Any wonder therefore that the Asante-based Nationalist Liberation Movement (NLM), formed in 1954, advocated for a federal form of government for independent Ghana with devolution of power to the regions? It was the broad-based and Kwame Nkrumah-led Convention People’s Party (CPP) that called for political centralisation. We are a united Ghana today because of the exemplary nationalist political leadership of Kwame Nkrumah. That Yaw Safo-Maafo could vent those pre-independence separatist ethnocentric sentiments today is a testimony to his political atavism and that of his ilk and stock in NPP. They could attempt to mobilize their gullible followers to destabilize our independence celebrations, because given their compradorial consciousness they did not want Ghana to be independent in the first place. Undoubtedly, ethnic politicians like Yaw Safo-Maafo, Kennedy Agyapong and Nana Akufo Addo, as well as warped and mis-educated provincial minds like Kwame Okoampa- Ahoofe, Jr. and Akadu Ntiriwa Mensema would have been rabid White Supremacists advocating for the rule of Apartheid and ethnic Bantustans in Ghana had they been White invaders. They would have dismissed the fruitful inter-marriages between ethnic groups in Ghana today as ethnic miscegenation and prohibited it by law.

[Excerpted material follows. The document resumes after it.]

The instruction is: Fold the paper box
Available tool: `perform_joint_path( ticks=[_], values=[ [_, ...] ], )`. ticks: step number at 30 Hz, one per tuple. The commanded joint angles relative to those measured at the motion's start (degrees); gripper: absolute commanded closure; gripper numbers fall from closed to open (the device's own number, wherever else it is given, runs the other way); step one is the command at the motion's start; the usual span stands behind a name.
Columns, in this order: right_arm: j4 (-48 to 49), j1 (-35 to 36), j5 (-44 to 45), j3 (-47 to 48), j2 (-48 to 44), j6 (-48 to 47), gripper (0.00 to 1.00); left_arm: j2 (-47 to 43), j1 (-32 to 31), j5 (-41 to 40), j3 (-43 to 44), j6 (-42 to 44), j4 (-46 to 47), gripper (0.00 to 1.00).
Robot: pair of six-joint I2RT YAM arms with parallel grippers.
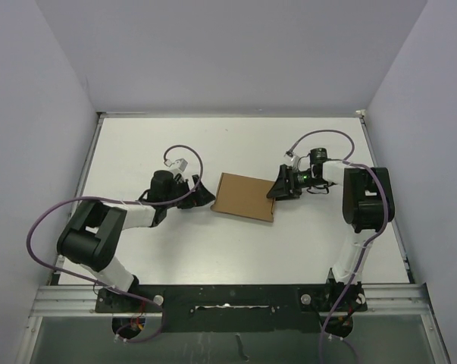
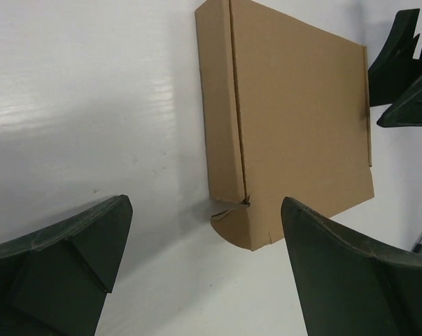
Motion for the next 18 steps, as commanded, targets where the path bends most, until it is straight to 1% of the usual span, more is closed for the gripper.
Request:
perform_joint_path(
  ticks=[1, 5, 7, 9, 11, 15, 18],
  values=[
    [0.2, -0.2, 3.1, 1.6, 1.3, 2.1, 0.42, 2.9, -1.4, 2.1, 4.0, -2.5, 2.8, 0.12],
    [1.0, -1.4, 2.6, 1.0, 1.8, 3.5, 0.55, 5.0, -1.8, 2.0, 4.8, -5.3, 4.0, 0.11],
    [1.2, -1.8, 2.1, 1.0, 2.0, 3.9, 0.60, 6.1, -2.0, 1.9, 5.2, -6.9, 4.5, 0.07],
    [1.6, -2.0, 1.4, 0.9, 2.4, 4.6, 0.68, 6.9, -2.2, 1.6, 5.4, -8.5, 4.9, 0.04],
    [1.9, -2.3, 0.9, 0.8, 2.6, 5.1, 0.74, 7.3, -2.3, 1.4, 5.2, -9.9, 5.8, 0.04],
    [2.5, -3.4, -0.9, 0.7, 3.8, 6.4, 0.79, 7.8, -2.7, 0.5, 4.9, -13.4, 6.4, 0.04],
    [3.2, -4.3, -2.4, 0.4, 4.6, 7.7, 0.79, 8.3, -2.9, 0.2, 4.6, -15.8, 6.8, 0.04]
  ],
)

It is in terms of this serrated NPP mentality that we can fathom the marginal status that the ethnocentric stalwarts of the party accord its non-Akan members and the repressed frustrations of these members. Though some of these non-Akans have contributed immensely to the party’s policies, programmes and campaign strategies, they can never be trusted as loyal members of the party, and are marginalised in relation to the top party positions. These non-Akan members of the NPP are regarded merely as a means to an end. They are always reminded that they do not belong. They are often saddled with a painful emotional and psychic tension emanating from the role they are often supposed to play in the NPP: to shout loudest in denouncing their own ethnic groups. Yes, some of them may bear Akan names, say, from the Volta Region, but they are regarded as second or third class Akans or, more accurately, as Akan-wannabes. They are looked upon with suspicion in the party and are often used and discarded.

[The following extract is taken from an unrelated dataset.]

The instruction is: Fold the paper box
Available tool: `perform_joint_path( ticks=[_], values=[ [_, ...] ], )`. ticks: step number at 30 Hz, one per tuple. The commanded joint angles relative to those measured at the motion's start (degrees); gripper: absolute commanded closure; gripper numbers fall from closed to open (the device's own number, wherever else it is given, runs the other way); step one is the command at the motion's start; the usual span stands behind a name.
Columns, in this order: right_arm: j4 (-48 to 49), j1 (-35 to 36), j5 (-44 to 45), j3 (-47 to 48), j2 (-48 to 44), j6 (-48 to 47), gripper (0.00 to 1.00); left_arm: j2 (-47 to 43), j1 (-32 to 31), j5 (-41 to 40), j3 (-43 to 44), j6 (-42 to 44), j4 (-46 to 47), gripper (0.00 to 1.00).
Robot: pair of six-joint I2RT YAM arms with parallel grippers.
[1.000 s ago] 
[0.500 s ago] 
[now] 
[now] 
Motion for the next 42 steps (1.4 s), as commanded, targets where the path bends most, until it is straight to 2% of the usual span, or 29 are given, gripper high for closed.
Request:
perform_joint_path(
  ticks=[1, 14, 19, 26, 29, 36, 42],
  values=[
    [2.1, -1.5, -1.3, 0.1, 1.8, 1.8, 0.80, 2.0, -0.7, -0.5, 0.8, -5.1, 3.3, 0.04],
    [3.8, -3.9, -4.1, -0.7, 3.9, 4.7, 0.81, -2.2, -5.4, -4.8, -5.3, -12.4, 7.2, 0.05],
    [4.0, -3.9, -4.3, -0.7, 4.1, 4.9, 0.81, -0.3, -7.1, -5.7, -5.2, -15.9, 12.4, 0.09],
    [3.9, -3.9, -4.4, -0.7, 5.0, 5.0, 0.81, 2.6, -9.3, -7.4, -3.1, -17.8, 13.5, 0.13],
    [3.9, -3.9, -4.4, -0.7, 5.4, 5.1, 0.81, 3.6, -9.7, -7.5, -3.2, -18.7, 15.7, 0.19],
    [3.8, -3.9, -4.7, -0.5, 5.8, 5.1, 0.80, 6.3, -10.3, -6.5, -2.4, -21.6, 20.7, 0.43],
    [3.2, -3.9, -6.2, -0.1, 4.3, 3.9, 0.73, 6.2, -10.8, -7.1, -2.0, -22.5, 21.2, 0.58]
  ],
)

Fortunately for Ghana, most Akans are levelled-headed. Like other ethnic nationalities in the country, they love Ghana and would like to see her remain united and peaceful. Ghanaians would not have gotten such rare insights into the ethnocentric mind-sets of NPP stalwarts like Yaw Safo-Maafo and Nana Akufo Addo had it not been for the laudable actions of peace-loving NPP members who secretly audiotaped their ignoble and philippic outbursts. Mr Yaw Osafo-Maafo’s empty protestations that those who leaked the audio tape did so for pecuniary reasons and to end his political career testify not only to how unrepentant he is regarding his unethical political conscience, but also underscore how out of touch hot-headed politicians like him can be with the nationalistic sentiments of Ghanaians that cut across ethnic boundaries. It is not the common Ghanaian men and women on the street who work to destroy the peace we enjoy in Ghana, but those disgruntled and ill-literate politicians who call themselves the Ghanaian intelligentsia and who over-mimic the mannerisms of their western masters. These ethnic politicians will appeal to and whip up parochial ethnic sentiments in order to gratify their narcissism, quest for personal aggrandizement and perverse will to power.

Nana Akufo Addo and Yaw Safo-Maafo are birds of the same ethnocentric feather. They lead their equally ethnocentric legions within the NPP in their avid march to destabilize Ghana and make her ungovernable. Hence Nana Akufo Addo’s eloquent and deafening silence.